BC believes cyberattacks against it were state-led

(Victoria) A state or state-sponsored actor was likely responsible for a series of cybersecurity attacks targeting British Columbia government networks, Mike Farnworth, Minister of Public Safety and Solicitor General of British Columbia, said Friday. British Columbia.


He said he did not personally know the identity of the state or state-sponsored actor and was not currently prepared to identify them if he did, while the investigation involving the police, the federal and provincial governments and the Canadian Center for Cyber ​​Security continues.

“What I can tell you is that it has become clear to technical experts in government and the Canadian Center for Cyber ​​Security, as well as Microsoft’s private sector detection and response team, “What they saw when they investigated what was going on was that ‘it was a very sophisticated operation,'” Farnworth revealed at a press conference.

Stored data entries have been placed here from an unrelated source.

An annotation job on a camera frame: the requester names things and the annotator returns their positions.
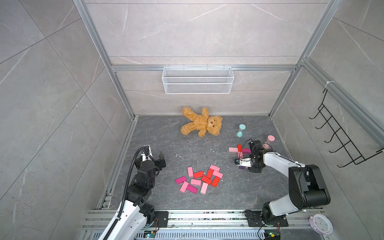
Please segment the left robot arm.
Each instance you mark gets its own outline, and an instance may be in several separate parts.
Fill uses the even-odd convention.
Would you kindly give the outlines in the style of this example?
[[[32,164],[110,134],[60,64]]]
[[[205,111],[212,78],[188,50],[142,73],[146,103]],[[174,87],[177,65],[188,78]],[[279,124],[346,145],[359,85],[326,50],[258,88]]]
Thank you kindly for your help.
[[[134,154],[124,187],[122,201],[103,231],[100,240],[134,240],[146,226],[156,221],[154,206],[146,201],[155,187],[156,177],[166,167],[163,154],[155,160],[149,145]]]

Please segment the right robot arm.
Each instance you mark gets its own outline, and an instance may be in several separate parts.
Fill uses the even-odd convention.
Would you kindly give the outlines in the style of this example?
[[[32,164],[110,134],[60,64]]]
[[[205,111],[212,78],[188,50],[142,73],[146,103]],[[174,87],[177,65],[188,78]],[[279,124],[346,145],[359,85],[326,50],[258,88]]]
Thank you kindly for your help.
[[[245,167],[251,173],[261,173],[263,168],[270,167],[289,180],[287,195],[263,205],[260,219],[264,224],[272,226],[285,215],[330,204],[331,196],[318,166],[291,160],[271,146],[265,149],[259,140],[249,139],[247,143],[251,153],[246,157],[241,148],[235,165]]]

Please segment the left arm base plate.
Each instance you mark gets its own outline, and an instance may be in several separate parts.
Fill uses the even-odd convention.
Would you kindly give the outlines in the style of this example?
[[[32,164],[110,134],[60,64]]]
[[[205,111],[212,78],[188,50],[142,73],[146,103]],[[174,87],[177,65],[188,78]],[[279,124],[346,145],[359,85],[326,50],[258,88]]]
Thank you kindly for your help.
[[[155,211],[147,217],[147,227],[149,228],[166,228],[169,221],[168,211]]]

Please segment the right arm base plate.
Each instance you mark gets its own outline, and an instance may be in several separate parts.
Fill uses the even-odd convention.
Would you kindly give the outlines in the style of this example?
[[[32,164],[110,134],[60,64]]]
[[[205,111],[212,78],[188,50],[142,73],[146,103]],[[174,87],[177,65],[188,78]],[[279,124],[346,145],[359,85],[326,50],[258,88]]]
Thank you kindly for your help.
[[[288,221],[285,215],[267,217],[263,211],[245,210],[244,215],[249,227],[288,227]]]

He said no ransom demands had been made in connection with the cybersecurity attacks and the investigation had found no evidence that any information had been compromised.

“We have reason to believe that the attack was carried out by a state or a state-sponsored actor that was involved in these cyberattacks,” Farnworth said. Government personnel, with support from other agencies, worked to protect government systems and respond to the incident. »

“Through their hard work, they were able to ensure that there was no interruption to government operations or services to British Columbians,” he said. As we have also said, there is currently no evidence that sensitive government information has been compromised. »

Incidents noticed from April 10

Earlier Friday, Shannon Salter, head of British Columbia’s public service and deputy minister to Premier David Eby, told a briefing that the incidents were first noticed by the government on April 10 and confirmed the next day.

She added that there was a second incident on April 29, in which the attacker tried to expand his actions, and at that time the government ordered all public sector employees to change their computer passwords.

Mme Salter said investigators also determined on May 6 that the attacker was taking steps to cover up his actions.

She said it was highly likely that the cybersecurity attacks were carried out by a state or state-sponsored actor, but she added that she could not comment on their names.

The prime minister publicly revealed the incidents on Wednesday, calling them “sophisticated.”

Mike Farnworth said police were involved in the investigation, as well as the Canadian Center for Cyber ​​Security and the federal government.

The Canadian Center for Cyber ​​Security is part of Canada’s national crypto agency, the Communications Security Establishment, which provides cybersecurity advice, services and support to the government.

In April 2022, a Public Safety Canada parliamentary hearing on “Countering Hostile Activities by State Actors” focused on the threats posed to democracy by state actors who seek to erode trust in democratic institutions and fuel violence. tensions around government policies.

“In recent years, Canada has seen an increase in the frequency and sophistication of hostile activities by state actors, such as Russia, seeking to advance their political, economic and security interests over those of Canada” , indicate the official notes of the hearing.

“The Government of Canada remains firmly committed to combating foreign interference from any foreign state seeking to harm Canada, protecting our democratic institutions and promoting economic security,” the notes state.

Farnworth said Thursday there had been a delay in releasing information about the attacks as cybersecurity experts said the priority was to protect the system and its information before making it public, which could potentially increase vulnerability.

The government cyberattack came amid other incidents in the province in recent weeks, including hackers targeting British Columbia libraries and demanding a ransom not to reveal user data, as well as an attack that forced retailer London Drugs to close its stores in Western Canada for more than a week.

London Drugs Chairman Clint Mahlman said in a statement Friday that the attack on the government and the incident at its retailers were “not related.”

Farnworth said the province upgraded its security systems in 2022 and it was these measures that helped detect recent cybersecurity attacks.

“The reality is that this is the world we live in and it is constantly changing,” he said.